You can't dodge this metaphysical headache, but most of the time, it can be ignored from a pragmatic point of view. If the NIST clock has the endorsement of the best physicists, if it predicts temporal events with better accuracy, if it matches the consensus of other clocks better? Then I will say it's the best clock, without worrying too hard about the fact that I can't help smuggling in my own preferences about what it means to be a better clock or even the importance of telling time.
Right, and my point is, if we were to answer that question I asked previously, it wouldn't establish the "objectively correct beauty standards" or whatever, just "beauty standards that are shared among cultures in the world, as measured by [the people involved]." This will forever be intrinsically subjective, and we will never have any access to some sort of "objective" beauty standard unless God comes down and proves His existence and then declares it So.
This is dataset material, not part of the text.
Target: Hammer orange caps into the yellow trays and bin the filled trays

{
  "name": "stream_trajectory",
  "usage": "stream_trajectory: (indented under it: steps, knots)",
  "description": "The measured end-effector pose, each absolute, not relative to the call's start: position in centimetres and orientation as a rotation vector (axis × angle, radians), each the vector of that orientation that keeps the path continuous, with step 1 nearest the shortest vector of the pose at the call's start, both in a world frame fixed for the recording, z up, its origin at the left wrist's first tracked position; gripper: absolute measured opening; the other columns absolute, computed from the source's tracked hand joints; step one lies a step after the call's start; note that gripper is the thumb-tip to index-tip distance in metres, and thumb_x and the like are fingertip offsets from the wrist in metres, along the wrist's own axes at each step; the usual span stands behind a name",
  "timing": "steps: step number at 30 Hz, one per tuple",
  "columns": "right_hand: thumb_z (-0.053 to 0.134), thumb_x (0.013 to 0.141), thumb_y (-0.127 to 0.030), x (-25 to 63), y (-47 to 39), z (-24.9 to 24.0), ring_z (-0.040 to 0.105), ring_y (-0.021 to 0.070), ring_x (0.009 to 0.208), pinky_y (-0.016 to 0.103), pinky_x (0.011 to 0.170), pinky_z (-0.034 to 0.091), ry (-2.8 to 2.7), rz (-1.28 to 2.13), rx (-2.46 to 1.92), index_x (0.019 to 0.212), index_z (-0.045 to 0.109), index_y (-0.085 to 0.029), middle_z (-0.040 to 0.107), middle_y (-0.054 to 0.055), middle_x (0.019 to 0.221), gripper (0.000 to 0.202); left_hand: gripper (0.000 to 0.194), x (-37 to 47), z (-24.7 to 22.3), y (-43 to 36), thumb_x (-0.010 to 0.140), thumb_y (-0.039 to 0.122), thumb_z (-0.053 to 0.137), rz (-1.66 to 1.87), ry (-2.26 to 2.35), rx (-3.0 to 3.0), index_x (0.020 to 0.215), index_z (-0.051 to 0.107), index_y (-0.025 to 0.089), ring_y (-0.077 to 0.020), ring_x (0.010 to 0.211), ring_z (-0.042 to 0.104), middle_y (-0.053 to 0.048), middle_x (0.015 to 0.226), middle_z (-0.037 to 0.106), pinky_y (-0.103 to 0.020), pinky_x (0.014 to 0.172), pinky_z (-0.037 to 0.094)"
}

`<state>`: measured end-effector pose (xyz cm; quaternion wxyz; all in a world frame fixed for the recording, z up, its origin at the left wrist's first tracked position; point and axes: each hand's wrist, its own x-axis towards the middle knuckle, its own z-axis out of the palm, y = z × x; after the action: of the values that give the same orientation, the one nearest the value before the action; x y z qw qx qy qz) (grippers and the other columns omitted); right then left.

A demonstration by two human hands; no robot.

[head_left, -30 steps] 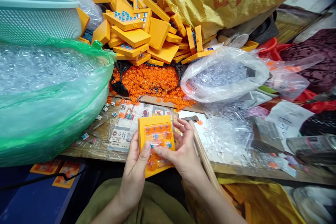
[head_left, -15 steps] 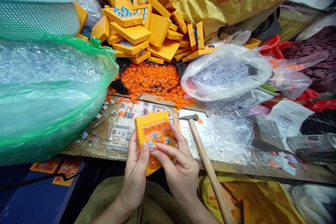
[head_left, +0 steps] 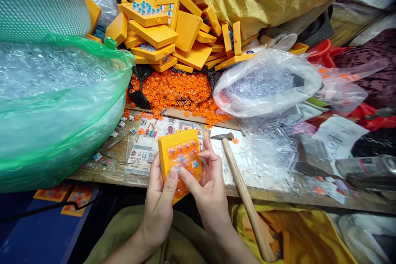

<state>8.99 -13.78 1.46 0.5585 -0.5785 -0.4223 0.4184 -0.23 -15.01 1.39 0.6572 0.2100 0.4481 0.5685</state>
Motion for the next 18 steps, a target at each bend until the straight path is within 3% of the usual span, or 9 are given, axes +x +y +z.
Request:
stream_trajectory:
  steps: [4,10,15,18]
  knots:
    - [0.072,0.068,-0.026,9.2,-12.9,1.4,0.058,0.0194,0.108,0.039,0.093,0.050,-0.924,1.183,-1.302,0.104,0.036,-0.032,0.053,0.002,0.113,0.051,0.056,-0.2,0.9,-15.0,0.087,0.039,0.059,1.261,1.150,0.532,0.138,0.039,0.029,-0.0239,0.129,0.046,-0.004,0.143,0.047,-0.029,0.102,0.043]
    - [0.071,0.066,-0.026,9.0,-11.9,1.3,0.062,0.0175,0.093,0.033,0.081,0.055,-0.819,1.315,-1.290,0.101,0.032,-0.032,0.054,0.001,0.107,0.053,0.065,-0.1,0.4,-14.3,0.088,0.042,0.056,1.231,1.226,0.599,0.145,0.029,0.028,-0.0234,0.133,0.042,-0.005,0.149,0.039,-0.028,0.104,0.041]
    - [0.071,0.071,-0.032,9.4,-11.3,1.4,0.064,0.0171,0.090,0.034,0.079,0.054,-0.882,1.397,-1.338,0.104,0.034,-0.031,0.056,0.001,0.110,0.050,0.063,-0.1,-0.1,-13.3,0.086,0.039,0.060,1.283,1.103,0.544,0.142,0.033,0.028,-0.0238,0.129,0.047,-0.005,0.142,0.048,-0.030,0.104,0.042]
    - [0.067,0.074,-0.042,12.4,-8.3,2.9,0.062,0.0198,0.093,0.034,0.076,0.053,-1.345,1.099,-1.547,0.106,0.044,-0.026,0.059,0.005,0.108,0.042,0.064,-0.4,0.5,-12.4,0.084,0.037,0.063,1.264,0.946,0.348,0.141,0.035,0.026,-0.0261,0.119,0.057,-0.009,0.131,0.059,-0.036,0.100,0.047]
But the point of an "objective" beauty standard, like any standard, isn't to be some sort of invariant Truth about our world that we can write down onto some tablets to shoot out into space or whatever, it's a tool against which to measure other things when trying to decide how to categorize those things for use in our real life. And we can certainly discuss how useful the objective standard I came up with is for those - the judgment on how useful that is compared to other objective metrics one could come up with is also inescapably subjective and context-dependent. But we can still argue about which ones are the best and then come to a conclusion that we decide is useful enough for accomplishing our goals.
I would argue with God if he tried this, or at least I'd ask for reasons to believe in objectivity beyond the fact that he's God and thus could be expected to know better. So would I if he claimed that 1 = 2 (without definitional trickery). Of course, I don't think such a perfectly neutral observer exists in the first place, which makes the whole thing moot.
I've already been writing a detailed essay about the topic, and this is something I will address in more depth. Otherwise I agree with the rest of your arguments and their implications.
I think the same, but I assume that omnipotence includes the ability to convince people like you or me that we are wrong about this, without resorting to hypnosis or mind control or whatever.
Perhaps and (probably yes), but just because an argument is compelling or the person making it rhetorically sophisticated beyond my ability to parse does not make it actually true. I'd say it's cheating, but I doubt an actually omnipotent being would care what I think if it was trying to make me believe false things on purpose.